Of the lines below, reproduce exactly those from the line containing "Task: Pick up" to the end, including both the first and the last.

------------------------

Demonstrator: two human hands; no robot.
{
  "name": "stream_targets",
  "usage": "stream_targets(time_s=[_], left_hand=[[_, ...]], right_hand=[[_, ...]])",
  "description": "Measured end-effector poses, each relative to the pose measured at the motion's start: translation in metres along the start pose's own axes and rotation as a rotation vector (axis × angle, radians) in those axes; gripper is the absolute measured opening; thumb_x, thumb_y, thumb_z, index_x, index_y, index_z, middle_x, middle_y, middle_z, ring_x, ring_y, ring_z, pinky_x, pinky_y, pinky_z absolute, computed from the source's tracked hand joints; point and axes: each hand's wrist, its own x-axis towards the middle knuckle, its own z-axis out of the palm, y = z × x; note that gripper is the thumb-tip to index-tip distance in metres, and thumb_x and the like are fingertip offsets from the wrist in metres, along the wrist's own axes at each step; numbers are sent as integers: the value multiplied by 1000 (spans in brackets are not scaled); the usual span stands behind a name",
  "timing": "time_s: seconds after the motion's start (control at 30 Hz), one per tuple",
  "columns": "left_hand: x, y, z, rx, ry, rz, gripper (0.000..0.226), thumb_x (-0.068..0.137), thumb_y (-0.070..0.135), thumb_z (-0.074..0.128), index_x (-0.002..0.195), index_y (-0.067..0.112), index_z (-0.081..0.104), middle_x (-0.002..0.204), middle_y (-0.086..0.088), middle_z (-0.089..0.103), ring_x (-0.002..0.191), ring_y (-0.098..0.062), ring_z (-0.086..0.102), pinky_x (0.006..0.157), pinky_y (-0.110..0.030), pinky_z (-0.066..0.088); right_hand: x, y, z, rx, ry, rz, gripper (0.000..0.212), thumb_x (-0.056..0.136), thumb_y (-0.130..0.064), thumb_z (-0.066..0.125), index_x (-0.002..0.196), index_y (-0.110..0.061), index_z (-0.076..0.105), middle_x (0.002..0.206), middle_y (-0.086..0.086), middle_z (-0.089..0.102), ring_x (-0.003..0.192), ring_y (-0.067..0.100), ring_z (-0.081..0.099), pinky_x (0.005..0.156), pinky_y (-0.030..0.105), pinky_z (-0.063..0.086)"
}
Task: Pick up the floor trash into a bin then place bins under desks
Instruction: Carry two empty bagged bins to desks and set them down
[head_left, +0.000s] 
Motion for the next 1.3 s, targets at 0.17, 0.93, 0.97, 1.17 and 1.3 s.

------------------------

**Task answer:**
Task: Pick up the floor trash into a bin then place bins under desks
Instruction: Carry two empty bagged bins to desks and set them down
[head_left, +0.000s] 
Motion for the next 1.3 s, targets at 0.17, 0.93, 0.97, 1.17 and 1.3 s.

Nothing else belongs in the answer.